▶ [Problem statement] Type out the listing again, exactly, with every line included.

▶ [Record extracts]
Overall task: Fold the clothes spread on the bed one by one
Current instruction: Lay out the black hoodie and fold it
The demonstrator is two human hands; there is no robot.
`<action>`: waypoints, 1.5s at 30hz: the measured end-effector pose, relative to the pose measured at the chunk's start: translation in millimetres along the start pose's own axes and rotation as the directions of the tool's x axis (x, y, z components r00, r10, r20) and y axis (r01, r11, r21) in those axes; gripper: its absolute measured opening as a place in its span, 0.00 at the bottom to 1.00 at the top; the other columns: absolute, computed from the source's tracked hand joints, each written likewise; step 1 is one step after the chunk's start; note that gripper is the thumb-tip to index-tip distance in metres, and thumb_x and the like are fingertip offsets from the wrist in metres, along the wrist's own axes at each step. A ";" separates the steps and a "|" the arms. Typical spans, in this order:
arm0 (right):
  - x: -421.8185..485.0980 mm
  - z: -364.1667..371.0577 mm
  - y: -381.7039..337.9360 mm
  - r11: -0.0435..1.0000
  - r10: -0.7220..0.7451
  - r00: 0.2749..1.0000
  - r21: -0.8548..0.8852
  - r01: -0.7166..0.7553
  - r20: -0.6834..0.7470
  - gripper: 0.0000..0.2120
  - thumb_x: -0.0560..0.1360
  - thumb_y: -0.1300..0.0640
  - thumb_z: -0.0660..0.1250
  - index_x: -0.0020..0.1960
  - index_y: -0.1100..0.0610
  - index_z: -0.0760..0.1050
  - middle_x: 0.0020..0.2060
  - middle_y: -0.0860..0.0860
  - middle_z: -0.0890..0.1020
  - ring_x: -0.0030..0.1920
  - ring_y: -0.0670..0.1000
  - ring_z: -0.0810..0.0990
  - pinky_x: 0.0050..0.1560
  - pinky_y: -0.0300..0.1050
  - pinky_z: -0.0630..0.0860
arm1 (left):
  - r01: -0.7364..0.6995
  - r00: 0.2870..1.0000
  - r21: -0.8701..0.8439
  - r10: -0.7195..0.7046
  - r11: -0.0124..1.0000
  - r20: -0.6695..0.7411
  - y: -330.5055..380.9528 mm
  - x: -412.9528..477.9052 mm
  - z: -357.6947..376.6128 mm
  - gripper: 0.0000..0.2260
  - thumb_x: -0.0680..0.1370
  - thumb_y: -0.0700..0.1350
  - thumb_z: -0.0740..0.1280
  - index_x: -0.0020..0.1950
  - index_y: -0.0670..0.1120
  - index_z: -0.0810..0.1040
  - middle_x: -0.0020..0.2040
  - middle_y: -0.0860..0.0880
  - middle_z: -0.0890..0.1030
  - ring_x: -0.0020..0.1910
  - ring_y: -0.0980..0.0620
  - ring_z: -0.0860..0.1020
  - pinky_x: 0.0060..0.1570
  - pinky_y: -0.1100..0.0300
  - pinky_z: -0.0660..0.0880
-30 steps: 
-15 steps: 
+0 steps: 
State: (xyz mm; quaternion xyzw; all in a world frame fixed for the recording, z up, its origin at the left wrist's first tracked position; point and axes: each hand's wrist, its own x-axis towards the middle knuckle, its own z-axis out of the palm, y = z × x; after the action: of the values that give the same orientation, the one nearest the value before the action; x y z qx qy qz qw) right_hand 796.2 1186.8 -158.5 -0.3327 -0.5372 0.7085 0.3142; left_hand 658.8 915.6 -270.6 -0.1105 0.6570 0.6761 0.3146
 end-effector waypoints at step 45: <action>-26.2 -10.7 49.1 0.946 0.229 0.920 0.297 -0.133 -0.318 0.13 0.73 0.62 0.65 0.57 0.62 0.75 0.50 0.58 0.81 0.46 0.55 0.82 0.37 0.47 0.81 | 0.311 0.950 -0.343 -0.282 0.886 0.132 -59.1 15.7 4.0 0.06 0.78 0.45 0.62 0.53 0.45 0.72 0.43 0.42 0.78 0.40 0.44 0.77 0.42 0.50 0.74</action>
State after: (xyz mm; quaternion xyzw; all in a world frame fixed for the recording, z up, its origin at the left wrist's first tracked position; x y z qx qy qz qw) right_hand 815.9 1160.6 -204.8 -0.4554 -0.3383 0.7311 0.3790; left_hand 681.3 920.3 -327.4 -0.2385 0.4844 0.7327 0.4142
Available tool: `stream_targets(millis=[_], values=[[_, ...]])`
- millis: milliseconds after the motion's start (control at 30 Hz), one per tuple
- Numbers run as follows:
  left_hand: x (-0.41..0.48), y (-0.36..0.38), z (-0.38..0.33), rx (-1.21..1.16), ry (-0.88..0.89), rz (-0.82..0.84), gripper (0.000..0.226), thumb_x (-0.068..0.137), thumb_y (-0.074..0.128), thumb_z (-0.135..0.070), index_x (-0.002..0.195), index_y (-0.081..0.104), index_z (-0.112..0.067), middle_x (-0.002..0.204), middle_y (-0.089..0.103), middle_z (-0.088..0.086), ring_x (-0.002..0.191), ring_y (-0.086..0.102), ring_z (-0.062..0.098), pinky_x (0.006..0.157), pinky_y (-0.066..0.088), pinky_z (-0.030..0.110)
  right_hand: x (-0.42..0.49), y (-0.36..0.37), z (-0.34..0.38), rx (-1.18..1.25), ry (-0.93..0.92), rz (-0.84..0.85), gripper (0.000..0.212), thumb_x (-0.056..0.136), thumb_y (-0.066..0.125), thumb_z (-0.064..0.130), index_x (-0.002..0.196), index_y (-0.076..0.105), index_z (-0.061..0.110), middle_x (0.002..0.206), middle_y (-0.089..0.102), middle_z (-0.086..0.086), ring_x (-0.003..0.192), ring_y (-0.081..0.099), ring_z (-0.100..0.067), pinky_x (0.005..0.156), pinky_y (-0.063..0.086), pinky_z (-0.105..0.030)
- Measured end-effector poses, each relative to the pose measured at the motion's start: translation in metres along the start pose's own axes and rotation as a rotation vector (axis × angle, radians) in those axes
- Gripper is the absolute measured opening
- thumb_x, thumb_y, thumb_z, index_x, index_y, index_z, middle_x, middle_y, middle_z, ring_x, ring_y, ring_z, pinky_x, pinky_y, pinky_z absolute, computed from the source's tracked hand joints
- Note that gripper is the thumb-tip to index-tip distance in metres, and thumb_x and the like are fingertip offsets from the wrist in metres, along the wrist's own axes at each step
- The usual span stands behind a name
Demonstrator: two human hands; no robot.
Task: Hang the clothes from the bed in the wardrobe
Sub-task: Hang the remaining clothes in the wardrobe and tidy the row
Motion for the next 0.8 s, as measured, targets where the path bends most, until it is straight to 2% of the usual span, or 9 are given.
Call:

▶ [Solution for this problem]
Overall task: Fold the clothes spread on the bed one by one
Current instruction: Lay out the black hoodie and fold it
The demonstrator is two human hands; there is no robot.
`<action>`: waypoints, 1.5s at 30hz: the measured end-effector pose, relative to the pose measured at the chunk's start: translation in millimetres along the start pose's own axes and rotation as the directions of the tool's x axis (x, y, z components r00, r10, r20) and y axis (r01, r11, r21) in those axes; gripper: its absolute measured opening as a place in its span, 0.00 at the bottom to 1.00 at the top; the other columns: absolute, computed from the source's tracked hand joints, each written likewise; step 1 is one step after the chunk's start; note that gripper is the thumb-tip to index-tip distance in metres, and thumb_x and the like are fingertip offsets from the wrist in metres, along the wrist's own axes at each step. A ";" separates the steps and a "|" the arms. Typical spans, in this order:
arm0 (right):
  - x: -421.8185..485.0980 mm
  - z: -364.1667..371.0577 mm
  - y: -381.7039..337.9360 mm
  - r11: -0.0435..1.0000
  - r10: -0.7220..0.7451
  - r00: 0.2749..1.0000
  - r21: -0.8548..0.8852
  - r01: -0.7166..0.7553
  - r20: -0.6834..0.7470
  - gripper: 0.0000..0.2120
  - thumb_x: -0.0560..0.1360
  - thumb_y: -0.1300..0.0640
  - thumb_z: -0.0660..0.1250
  - index_x: -0.0020..0.1960
  - index_y: -0.1100..0.0610
  - index_z: -0.0760..0.1050
  - middle_x: 0.0020..0.2060
  - middle_y: -0.0860..0.0860
  - middle_z: -0.0890..0.1020
  - ring_x: -0.0030..0.1920
  - ring_y: -0.0670..0.1000
  - ring_z: -0.0810..0.0990
  - pinky_x: 0.0050..0.1560
  - pinky_y: -0.0300..0.1050
  - pinky_z: -0.0630..0.0860
arm1 (left):
  - r01: -0.7364..0.6995
  - r00: 0.2870..1.0000
  - r21: -0.8701..0.8439
  - r10: -0.7195..0.7046
  - r11: -0.0124..1.0000
  - r20: -0.6695..0.7411
  - y: -330.5055..380.9528 mm
  - x: -412.9528..477.9052 mm
  - z: -357.6947..376.6128 mm
  - gripper: 0.0000..0.2260
  - thumb_x: -0.0680..0.1370
  - thumb_y: -0.0700..0.1350
  - thumb_z: -0.0740..0.1280
  - index_x: -0.0020..0.1950
  - index_y: -0.0670..0.1120
  - index_z: -0.0810..0.1040
  - middle_x: -0.0020..0.2040
  - middle_y: -0.0860..0.0880
  - middle_z: -0.0890..0.1030
  - ring_x: -0.0020..0.1910
  - ring_y: -0.0980..0.0620
  - ring_z: -0.0860..0.1020
  - pinky_x: 0.0060..0.1570
  - pinky_y: -0.1100..0.0300
  - pinky_z: -0.0660..0.0880
-30 steps: 
-15 steps: 
+0 steps: 
State: (xyz mm; quaternion xyzw; all in a world frame fixed for the recording, z up, its origin at the left wrist's first tracked position; point and axes: each hand's wrist, its own x-axis towards the middle knuckle, its own z-axis out of the palm, y = z × x; after the action: of the values that give the same orientation, the one nearest the value before the action; x y z qx qy qz qw) right_hand 796.2 1186.8 -158.5 -0.3327 -0.5372 0.7085 0.3142; left_hand 658.8 915.6 -270.6 -0.1105 0.6570 0.6761 0.3146
 end-effector waypoints at step 45: <action>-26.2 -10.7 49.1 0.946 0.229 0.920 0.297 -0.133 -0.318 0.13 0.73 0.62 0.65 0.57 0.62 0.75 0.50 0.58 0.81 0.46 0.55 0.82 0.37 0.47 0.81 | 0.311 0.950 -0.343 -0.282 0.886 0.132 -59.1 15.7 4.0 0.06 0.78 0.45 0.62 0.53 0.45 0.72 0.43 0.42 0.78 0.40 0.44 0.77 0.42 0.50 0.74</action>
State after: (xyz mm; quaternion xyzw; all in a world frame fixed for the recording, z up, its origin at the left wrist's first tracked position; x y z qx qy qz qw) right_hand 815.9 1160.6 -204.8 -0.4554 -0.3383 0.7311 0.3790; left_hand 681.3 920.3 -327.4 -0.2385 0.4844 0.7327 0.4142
Available tool: `stream_targets(millis=[_], values=[[_, ...]])`
- millis: milliseconds after the motion's start (control at 30 Hz), one per tuple
- Numbers run as follows:
  left_hand: x (-0.41..0.48), y (-0.36..0.38), z (-0.38..0.33), rx (-1.21..1.16), ry (-0.88..0.89), rz (-0.82..0.84), gripper (0.000..0.226), thumb_x (-0.068..0.137), thumb_y (-0.074..0.128), thumb_z (-0.135..0.070), index_x (-0.002..0.195), index_y (-0.081..0.104), index_z (-0.112..0.067), middle_x (-0.002..0.204), middle_y (-0.089..0.103), middle_z (-0.088..0.086), ring_x (-0.002..0.191), ring_y (-0.086..0.102), ring_z (-0.062..0.098), pinky_x (0.006..0.157), pinky_y (-0.066..0.088), pinky_z (-0.030..0.110)
  right_hand: x (-0.42..0.49), y (-0.36..0.37), z (-0.34..0.38), rx (-1.18..1.25), ry (-0.93..0.92), rz (-0.84..0.85), gripper (0.000..0.212), thumb_x (-0.056..0.136), thumb_y (-0.066..0.125), thumb_z (-0.064..0.130), index_x (-0.002..0.196), index_y (-0.076..0.105), index_z (-0.061..0.110), middle_x (0.002..0.206), middle_y (-0.089..0.102), middle_z (-0.086..0.086), ring_x (-0.003..0.192), ring_y (-0.081..0.099), ring_z (-0.100..0.067), pinky_x (0.005..0.156), pinky_y (-0.063..0.086), pinky_z (-0.105..0.030)
- Measured end-effector poses, each relative to the pose measured at the motion's start: translation in metres along the start pose's own axes and rotation as a rotation vector (axis × angle, radians) in those axes
- Gripper is the absolute measured opening
- thumb_x, thumb_y, thumb_z, index_x, index_y, index_z, middle_x, middle_y, middle_z, ring_x, ring_y, ring_z, pinky_x, pinky_y, pinky_z absolute, computed from the source's tracked hand joints
- Note that gripper is the thumb-tip to index-tip distance in metres, and thumb_x and the like are fingertip offsets from the wrist in metres, along the wrist's own axes at each step
- The usual span stands behind a name
Demonstrator: two human hands; no robot.
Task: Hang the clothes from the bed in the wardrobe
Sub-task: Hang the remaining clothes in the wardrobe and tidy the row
Motion for the next 0.8 s, as measured, targets where the path bends most, until it is straight to 2% of the usual span, or 9 are given.
Call:

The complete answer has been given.